The Ministerio de Hidrocarburos y Energía – MHE (Ministry of Hydrocarbons and Energy) is responsible for formulating, evaluating, controlling and directing the state policies for the sustainable exploitation of hydrocarbons and energy sources. The MHE has four Vice-Ministries:
- Vice Ministerio de Exploración y Explotación de Hidrocarburos (Vice-Ministry of Exploration and Exploitation of Hydrocarbons) which is in charge of proposing, evaluating and strengthening policies under operating activities and exploration, ensuring the fulfilment of technical regulations and law providing timely, clear and truthful information.
- Vice Ministerio de Electricidad y Energías Alternativas (Vice-Ministry of Electricity and Alternative Energies) which is in charge of establishing policies and designing the regulation for the electricity sector,
- Vice Ministerio de Industrialización, Comercialización, Transporte y Almacenaje (Vice-Ministry of Industrialization, Trade, Transport and Storage), which is in charge of planning, designing. proposing and evaluating development policies on industrialization of refining, marketing, logistics, transport storage and distribution of hydrocarbons and their derivatives.
- Vice Ministerio de Desarrollo Energético (Vice- Ministry of Energy Development) which is in charge of planning, proposing, coordinating and directing the country's energy development policies, promoting the implementation of socio-environmental management standards.
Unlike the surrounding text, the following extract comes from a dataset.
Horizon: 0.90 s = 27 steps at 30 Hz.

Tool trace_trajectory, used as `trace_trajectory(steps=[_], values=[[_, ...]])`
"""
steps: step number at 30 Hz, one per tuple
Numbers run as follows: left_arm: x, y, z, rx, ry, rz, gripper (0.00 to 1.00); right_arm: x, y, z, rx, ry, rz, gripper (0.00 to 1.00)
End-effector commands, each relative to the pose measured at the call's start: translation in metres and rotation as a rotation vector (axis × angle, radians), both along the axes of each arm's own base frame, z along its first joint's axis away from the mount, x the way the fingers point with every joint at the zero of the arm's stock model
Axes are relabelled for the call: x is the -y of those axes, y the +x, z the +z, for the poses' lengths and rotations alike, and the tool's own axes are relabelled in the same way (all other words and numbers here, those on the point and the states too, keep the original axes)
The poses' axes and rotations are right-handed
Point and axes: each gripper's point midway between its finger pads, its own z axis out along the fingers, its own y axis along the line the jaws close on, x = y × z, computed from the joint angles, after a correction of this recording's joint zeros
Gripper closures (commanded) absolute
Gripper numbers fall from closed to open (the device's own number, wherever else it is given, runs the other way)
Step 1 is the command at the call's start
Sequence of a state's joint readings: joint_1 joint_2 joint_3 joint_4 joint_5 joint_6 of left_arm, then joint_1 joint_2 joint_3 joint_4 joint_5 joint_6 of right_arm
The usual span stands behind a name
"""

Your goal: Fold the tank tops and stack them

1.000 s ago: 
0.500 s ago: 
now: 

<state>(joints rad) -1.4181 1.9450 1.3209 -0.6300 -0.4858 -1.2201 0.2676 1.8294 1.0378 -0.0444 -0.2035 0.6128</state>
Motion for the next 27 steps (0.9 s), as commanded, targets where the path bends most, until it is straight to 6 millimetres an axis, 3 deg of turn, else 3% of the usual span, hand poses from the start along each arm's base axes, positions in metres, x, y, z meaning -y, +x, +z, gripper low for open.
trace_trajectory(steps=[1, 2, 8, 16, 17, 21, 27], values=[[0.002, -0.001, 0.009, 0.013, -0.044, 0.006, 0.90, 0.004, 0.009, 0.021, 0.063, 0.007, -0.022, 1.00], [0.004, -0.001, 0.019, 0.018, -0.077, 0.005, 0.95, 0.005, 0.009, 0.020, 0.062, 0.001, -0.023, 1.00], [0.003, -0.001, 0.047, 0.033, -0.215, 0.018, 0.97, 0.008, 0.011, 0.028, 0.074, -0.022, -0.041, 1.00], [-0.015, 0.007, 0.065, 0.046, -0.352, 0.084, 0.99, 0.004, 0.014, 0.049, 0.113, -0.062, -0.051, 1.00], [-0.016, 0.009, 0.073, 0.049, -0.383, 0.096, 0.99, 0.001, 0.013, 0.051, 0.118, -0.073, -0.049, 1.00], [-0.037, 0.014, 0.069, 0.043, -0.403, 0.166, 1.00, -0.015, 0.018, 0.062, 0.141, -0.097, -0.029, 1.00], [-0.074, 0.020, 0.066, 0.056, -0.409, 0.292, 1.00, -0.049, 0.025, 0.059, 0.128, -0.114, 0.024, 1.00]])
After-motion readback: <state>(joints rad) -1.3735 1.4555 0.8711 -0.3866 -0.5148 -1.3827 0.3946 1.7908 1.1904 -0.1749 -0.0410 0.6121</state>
After the closure of the Ministerio de Desarrollo Sostenible (Ministry of Sustainable Development) in 2006, the Vice Ministerio de Planificación y Medio Ambiente (Vice-Ministry of Land Planning and Environment), within the Planning and Development Ministry, is responsible for formulating plans and policies for the sustainable use of both renewable and non renewable natural resources.

Close Role of government

Energy procedure

  • In 2007, the Vice-Ministry of Land Planning and Environment, through its National Plan of Development, established the Energy Sovereignty and Independence Policy to promote the investigation and sustainable exploitation of alternatives sources of energy, such as hydroelectricity, biomass, wind, etc) by implementing specific programs.

- Evaluation of hydro-electric sources between 2007 and 2010, by ENDE (Empresa Nacional de Electricidad), in order to assess the potential viability of public and private investments:  
- Evaluation and mapping of wind power in the high plateau and valleys of the country between 2008 and 2009,  to determine and plan the extent of investment by state and privates,
- Geothermal Generation Programme between 2007 and 2010.   This programme implements a pilot project in the mine district of Potosi that will generate 120 MW.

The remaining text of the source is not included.